WHAT YOU HAVE TO DO: The lines of the records that include "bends" should all be copied.

**** GIVEN RECORDS

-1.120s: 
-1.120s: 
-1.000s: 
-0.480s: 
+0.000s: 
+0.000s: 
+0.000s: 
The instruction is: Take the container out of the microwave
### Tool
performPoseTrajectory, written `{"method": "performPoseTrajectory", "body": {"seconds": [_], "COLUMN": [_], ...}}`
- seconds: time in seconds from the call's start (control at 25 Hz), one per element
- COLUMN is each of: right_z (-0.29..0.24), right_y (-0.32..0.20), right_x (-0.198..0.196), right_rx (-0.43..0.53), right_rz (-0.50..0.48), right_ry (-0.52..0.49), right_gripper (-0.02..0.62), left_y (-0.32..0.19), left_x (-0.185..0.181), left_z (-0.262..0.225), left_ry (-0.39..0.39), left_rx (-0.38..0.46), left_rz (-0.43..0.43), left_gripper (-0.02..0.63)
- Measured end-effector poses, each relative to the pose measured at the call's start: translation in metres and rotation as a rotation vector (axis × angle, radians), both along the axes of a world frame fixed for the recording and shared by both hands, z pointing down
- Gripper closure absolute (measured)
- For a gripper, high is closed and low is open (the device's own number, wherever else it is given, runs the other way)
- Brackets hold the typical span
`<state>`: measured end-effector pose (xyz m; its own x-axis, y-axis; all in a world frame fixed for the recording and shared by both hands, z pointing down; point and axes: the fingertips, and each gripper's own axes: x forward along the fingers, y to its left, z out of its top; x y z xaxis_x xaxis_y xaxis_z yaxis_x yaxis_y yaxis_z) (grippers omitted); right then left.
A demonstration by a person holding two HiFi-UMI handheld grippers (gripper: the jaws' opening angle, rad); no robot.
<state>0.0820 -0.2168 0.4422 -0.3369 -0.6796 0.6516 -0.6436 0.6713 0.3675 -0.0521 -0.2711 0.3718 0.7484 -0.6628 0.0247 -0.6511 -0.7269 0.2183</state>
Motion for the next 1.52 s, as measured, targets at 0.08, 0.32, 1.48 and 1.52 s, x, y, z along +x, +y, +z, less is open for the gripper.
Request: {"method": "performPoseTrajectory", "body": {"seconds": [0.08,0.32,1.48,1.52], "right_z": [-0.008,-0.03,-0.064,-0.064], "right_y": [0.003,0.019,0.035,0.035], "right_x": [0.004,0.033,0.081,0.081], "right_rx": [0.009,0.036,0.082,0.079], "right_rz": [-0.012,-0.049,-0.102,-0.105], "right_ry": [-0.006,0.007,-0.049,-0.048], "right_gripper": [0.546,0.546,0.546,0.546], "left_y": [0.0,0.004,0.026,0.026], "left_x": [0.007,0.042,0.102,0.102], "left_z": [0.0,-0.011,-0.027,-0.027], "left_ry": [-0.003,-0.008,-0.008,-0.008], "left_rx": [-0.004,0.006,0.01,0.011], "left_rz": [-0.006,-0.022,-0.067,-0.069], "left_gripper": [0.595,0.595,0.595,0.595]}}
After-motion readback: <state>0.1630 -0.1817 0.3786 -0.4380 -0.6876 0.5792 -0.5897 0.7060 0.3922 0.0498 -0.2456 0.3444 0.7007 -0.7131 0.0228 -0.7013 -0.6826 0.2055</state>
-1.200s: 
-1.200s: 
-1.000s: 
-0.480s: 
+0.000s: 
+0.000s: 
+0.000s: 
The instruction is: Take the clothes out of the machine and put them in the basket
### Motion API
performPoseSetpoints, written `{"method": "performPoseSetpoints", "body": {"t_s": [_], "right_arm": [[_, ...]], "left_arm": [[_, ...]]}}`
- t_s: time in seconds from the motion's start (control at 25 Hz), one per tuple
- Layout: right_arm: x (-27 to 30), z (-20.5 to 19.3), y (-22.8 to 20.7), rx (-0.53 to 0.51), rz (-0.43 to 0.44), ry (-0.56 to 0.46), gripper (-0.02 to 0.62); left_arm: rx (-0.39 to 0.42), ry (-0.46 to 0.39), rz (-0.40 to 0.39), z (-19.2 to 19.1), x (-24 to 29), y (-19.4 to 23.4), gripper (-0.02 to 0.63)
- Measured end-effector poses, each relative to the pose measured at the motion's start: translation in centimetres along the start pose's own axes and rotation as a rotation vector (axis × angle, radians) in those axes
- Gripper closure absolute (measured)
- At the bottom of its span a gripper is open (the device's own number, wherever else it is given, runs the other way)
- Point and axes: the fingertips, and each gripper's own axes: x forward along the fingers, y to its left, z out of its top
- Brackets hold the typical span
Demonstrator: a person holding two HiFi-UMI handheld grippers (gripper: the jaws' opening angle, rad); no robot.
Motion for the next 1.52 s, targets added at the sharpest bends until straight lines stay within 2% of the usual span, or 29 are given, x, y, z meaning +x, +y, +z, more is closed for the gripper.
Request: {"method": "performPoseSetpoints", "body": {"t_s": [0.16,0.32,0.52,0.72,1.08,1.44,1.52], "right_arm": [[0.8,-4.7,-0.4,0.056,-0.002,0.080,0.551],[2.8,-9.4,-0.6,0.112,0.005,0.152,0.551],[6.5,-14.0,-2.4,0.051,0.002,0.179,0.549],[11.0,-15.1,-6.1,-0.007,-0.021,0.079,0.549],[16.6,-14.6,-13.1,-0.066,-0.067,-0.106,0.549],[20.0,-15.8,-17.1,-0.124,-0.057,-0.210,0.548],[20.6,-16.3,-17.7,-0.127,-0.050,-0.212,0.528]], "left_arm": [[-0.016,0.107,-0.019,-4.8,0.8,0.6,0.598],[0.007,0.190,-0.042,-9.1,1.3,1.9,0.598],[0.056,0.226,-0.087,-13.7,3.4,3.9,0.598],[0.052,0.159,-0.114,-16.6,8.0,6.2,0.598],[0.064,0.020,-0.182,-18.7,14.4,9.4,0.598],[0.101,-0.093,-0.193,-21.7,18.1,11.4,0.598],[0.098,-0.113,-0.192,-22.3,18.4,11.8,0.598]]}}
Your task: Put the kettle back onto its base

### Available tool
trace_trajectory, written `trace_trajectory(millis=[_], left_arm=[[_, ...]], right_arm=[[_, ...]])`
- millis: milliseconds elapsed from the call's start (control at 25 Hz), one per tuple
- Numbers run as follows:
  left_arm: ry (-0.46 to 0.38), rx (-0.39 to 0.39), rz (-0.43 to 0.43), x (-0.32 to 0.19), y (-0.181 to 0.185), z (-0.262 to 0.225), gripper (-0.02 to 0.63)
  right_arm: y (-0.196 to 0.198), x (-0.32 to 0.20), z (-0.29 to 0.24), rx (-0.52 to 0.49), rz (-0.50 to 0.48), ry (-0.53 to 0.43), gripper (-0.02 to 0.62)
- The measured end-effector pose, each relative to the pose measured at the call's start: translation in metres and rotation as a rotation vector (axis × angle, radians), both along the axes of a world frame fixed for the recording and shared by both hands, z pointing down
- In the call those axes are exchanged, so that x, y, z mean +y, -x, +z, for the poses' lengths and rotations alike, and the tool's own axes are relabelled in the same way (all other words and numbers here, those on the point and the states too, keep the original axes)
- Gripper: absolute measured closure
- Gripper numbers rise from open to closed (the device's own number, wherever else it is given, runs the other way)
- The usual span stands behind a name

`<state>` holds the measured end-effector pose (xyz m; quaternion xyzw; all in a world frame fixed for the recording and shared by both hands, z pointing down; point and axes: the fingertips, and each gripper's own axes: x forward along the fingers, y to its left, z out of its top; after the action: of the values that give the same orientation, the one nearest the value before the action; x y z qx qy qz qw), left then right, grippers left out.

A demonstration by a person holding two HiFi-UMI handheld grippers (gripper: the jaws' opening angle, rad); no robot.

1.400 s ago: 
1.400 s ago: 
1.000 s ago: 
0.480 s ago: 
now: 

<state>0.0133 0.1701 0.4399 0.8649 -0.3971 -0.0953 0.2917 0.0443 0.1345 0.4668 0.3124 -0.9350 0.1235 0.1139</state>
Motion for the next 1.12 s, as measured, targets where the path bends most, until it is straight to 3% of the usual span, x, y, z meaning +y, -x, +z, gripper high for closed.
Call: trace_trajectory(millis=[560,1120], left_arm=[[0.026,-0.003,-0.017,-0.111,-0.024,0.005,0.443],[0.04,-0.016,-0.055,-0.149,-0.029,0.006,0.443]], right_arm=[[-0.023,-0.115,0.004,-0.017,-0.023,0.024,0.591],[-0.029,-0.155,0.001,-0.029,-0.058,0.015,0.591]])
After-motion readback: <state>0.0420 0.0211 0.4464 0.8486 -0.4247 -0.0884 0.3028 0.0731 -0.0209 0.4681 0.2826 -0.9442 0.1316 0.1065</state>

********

EXERCISE ANSWER:
Motion for the next 1.52 s, targets added at the sharpest bends until straight lines stay within 2% of the usual span, or 29 are given, x, y, z meaning +x, +y, +z, more is closed for the gripper.
Motion for the next 1.12 s, as measured, targets where the path bends most, until it is straight to 3% of the usual span, x, y, z meaning +y, -x, +z, gripper high for closed.

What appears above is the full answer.